あとは、もっと感覚的なところで「外面×内面」ができるだけ一定値になるようにできているのかなぁとも思った。内面は経験から磨いていく必要があって、それを補うのが外面。若者も老人も等しい価値を持っているという考えという感じですかね。



■できない自分のあり方
年齢を重ねると、老いによって段々とまわりの世話にならざるを得なくなる。一方で、ベンジャミンのように若返っていったとしても、最終的には赤ちゃんとなってまわりの世話が欠かせない。どちらからの人生であれ、少なからず自分では対処できない状況に置かれることが必ずある。

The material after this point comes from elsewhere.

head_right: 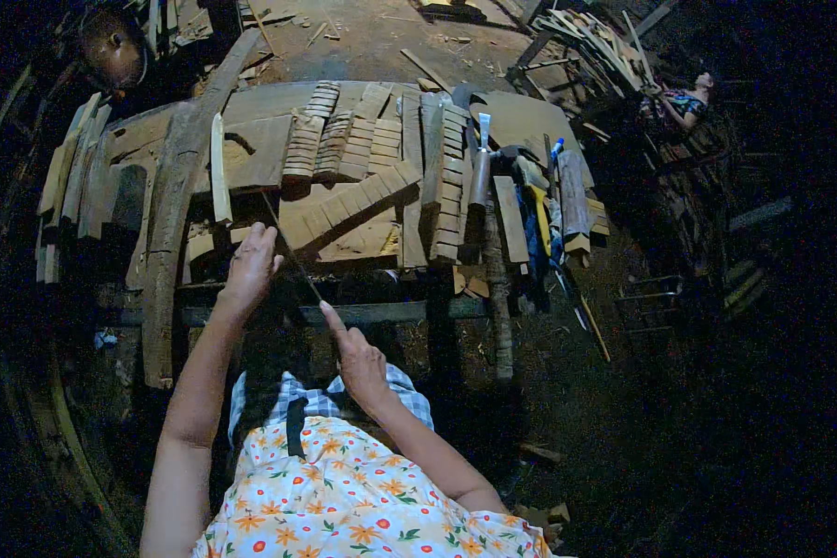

そこまで極端ではなくても、日常のいたるところで、自分の手には負えないようなことに取り組む機会はよくある。そんなとき、どうしたらいいか。

ひとつは、同じ境遇の人と過ごすということ。これは、安心感につながる。ネガティブにとらえると「傷をなめあう」みたいな感覚にもなりそうだけど、そうではない。大事なのは「できる人が正しいわけじゃない」ということを理解できること。できないなりに過ごす意味がある。「他にできることがある」とか「できるようになるかもしれない」という道に気づくことも大切。

もうひとつは、できない人として過ごすこと。できないことそのものを受け容れた上で、できる人々と共存すること。「できないから認めてもらえない」ではなく「認めてもらえるできることを見つけて実行する」こと。それを支えるのは「素直さ」。これさえあれば、きっと乗り切れるのではないかと思う。

みっつめは、愛情を持って去ること。できない自分が本当に役に立つことができないこともある(かもしれない)。他にできることがあったとしても、できないことが致命的なときもある。愛情があればこそ、相手を思えばこそ、離れずにはいられないこともある。大切なのは、離れても、見守ること。直接ではなくても、愛情を注ぎ続けること。


いっぽうで「受け容れてもらうことを受け容れる」という覚悟にいたることもありだと思う。「甘える」ということ。世話をする方も受ける方も、お互いに感謝を持ち続けられるのであれば、この関係を選択する価値は十分に高いと思う。




この物語では、ここまでに書いたようなことを通じつつ、「人と違うことの意味」についても触れているように思う。違うことは、苦労ないし苦難を伴う。いっぽうで、違うことで得られるものもある。そんななかで良い人生を送るには、「自分にとって大切な何か」を見つけることだと思う。それがあれば、「まわりとの違い」との向き合い方を、自分で定めることができるんじゃないかと。

主人公のベンジャミンは、いくつもの「振り回される」機会に遭遇した。でも、いずれも(良し悪しありつつ)選択をしていった。その中には、実感をもって想像できないようなこともあったけれども、大いに共感できることもたくさんあった。僕を含め、館内のあちこちから鼻をすする音が聞こえてきたのが、その証拠だったように思う。


タイトルやストーリーが突飛な印象を受けやすい作品ですが、内容はとてもしっかりしていると思います。面白いシーンもあれば、苦しいシーンもあります。しかし、いちばん印象に残ったのは、心にジーンと響くシーンでした。自分にとって大切な人との向き合い方を、あらためて良いほうに向きなおさせてくれる作品だと思います。